I have personally and professionally used the Rider-Waite deck regularly ever since the mid-1980s and have also studied the Golden Dawn in depth throughout the same period. I still came out of reading this book in a state of some shock at the realization that I had previously held many mis-conceptions about this deck and A E Waite that were quite untrue!
I will not give the game away by saying that this is a book that features quite heavily the deck’s artist Pamela Colman Smith. It traces her life, the influences that led her toward the style of artwork that she perfected, the relationship (or non-relationship) that she had with Waite and the powerful impact that her connection with Ellen Terry and her home had upon her.

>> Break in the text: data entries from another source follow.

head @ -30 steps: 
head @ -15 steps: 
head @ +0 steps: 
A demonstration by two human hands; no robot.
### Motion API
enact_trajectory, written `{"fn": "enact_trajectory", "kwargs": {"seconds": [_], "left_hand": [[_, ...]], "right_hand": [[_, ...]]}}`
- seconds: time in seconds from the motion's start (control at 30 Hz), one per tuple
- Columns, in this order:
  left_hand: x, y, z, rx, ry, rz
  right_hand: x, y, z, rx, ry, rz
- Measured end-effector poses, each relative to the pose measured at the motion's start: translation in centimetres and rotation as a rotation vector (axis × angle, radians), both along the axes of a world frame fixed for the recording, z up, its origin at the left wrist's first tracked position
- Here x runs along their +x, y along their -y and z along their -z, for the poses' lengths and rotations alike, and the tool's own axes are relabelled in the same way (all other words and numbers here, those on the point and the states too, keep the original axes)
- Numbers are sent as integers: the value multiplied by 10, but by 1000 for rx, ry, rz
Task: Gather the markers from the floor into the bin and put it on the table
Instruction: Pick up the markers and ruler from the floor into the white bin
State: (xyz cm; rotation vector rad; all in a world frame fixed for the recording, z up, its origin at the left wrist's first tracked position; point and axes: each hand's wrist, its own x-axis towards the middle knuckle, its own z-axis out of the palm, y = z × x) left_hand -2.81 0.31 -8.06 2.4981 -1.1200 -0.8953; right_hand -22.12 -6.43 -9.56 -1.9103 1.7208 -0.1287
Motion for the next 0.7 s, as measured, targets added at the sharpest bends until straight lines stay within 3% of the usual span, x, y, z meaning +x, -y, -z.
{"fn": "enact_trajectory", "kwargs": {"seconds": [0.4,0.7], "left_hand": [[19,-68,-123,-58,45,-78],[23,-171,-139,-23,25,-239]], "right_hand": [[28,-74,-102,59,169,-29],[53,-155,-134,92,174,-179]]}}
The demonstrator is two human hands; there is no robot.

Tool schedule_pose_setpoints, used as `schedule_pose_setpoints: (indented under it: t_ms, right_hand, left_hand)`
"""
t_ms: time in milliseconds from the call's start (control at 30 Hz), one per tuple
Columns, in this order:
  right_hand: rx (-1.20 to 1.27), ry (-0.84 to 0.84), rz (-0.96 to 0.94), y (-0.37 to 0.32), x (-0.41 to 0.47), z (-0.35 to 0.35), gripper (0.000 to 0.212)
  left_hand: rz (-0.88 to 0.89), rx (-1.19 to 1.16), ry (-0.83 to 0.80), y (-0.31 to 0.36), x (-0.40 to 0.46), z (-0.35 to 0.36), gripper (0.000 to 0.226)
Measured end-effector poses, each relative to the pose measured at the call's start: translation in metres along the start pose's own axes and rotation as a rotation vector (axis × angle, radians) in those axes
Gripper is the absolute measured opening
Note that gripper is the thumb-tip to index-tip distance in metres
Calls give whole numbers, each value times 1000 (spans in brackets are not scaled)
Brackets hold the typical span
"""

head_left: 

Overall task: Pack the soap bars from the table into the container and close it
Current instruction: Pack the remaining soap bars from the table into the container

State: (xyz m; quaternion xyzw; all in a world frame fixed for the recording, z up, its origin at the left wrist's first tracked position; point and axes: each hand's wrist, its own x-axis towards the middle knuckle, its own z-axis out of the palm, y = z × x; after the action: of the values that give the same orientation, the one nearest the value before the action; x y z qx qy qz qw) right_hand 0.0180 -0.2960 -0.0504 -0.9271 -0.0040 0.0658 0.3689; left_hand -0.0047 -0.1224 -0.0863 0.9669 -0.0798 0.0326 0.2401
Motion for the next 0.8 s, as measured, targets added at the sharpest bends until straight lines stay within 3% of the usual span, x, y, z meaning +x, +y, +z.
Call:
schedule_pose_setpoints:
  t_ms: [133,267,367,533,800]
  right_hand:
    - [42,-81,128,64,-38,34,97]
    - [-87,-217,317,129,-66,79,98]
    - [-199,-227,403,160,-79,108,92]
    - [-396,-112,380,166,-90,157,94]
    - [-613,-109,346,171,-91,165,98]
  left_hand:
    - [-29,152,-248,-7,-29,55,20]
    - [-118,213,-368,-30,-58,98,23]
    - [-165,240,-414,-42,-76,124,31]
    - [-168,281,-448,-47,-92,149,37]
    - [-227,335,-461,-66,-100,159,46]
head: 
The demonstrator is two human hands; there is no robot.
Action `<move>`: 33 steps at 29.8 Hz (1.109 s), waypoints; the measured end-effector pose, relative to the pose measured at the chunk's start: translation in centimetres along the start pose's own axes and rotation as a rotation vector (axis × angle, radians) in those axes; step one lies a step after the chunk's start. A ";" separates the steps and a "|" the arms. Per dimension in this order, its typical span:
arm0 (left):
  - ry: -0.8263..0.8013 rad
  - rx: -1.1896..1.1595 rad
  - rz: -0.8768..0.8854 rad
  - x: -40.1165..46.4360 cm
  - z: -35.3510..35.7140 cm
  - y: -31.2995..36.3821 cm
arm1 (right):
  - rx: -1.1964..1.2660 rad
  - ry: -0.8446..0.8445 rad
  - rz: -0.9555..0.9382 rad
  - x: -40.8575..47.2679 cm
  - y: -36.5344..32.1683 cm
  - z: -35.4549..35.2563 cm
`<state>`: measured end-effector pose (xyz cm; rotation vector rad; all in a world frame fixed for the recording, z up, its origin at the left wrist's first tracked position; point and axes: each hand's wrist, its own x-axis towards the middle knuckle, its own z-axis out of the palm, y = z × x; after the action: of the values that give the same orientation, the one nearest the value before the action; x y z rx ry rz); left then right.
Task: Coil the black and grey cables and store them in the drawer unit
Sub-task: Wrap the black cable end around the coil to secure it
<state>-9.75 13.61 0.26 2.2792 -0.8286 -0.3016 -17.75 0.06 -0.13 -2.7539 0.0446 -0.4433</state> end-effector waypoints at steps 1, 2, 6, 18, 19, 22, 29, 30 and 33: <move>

Through reading this book, one almost feels as if the part that A E Waite played in its design and eventual popularity comes as a secondary concern. The reasons for this conclusion become self-evident as the book continues through one page after another of fascinating historical and metaphysical detail.
It should also be noted that this book is also beautifully illustrated—mostly with examples of Smith’s own artwork—some of which were commissioned and others which are simple sketches by her of English landscapes—many of which were later woven into the deck’s design.
So, with that said, I shall say no more about the book’s illuminating and fascinating content other than to comment upon the fact that, although it is a comprehensive publication—one that that spans over 450 pages of quality material, it contains no reference to the connection between the cards of the Major Arcana and the paths that connect the Sephira of the Tree of Life.
The minor arcana is featured in its relationship to the Kabbalistic glyph but not the major.
Overall though Secrets of the Waite-Smith Tarot is an excellent book that strips down the world’s most popular Tarot deck to the minutest detail and reveals its inner characteristics from many unique angles.
The story that the authors tell within the book and the insights into advanced Tarot-work that they offer will be thoroughly appreciated by both Tarot divinationalists and historians in equal measure.
So, if you are a fan of the Rider-Waite deck or even someone who is interested in a genuine historical enigma, such as how such a cobbled together piece of work ever became the single most defining system of divination the world has ever seen, then this book will utterly delight and educate at one and the same time.
A powerful and classy piece of occult research that successfully challenges many historical and metaphysical myths that surround the Rider-Waite Tarot deck!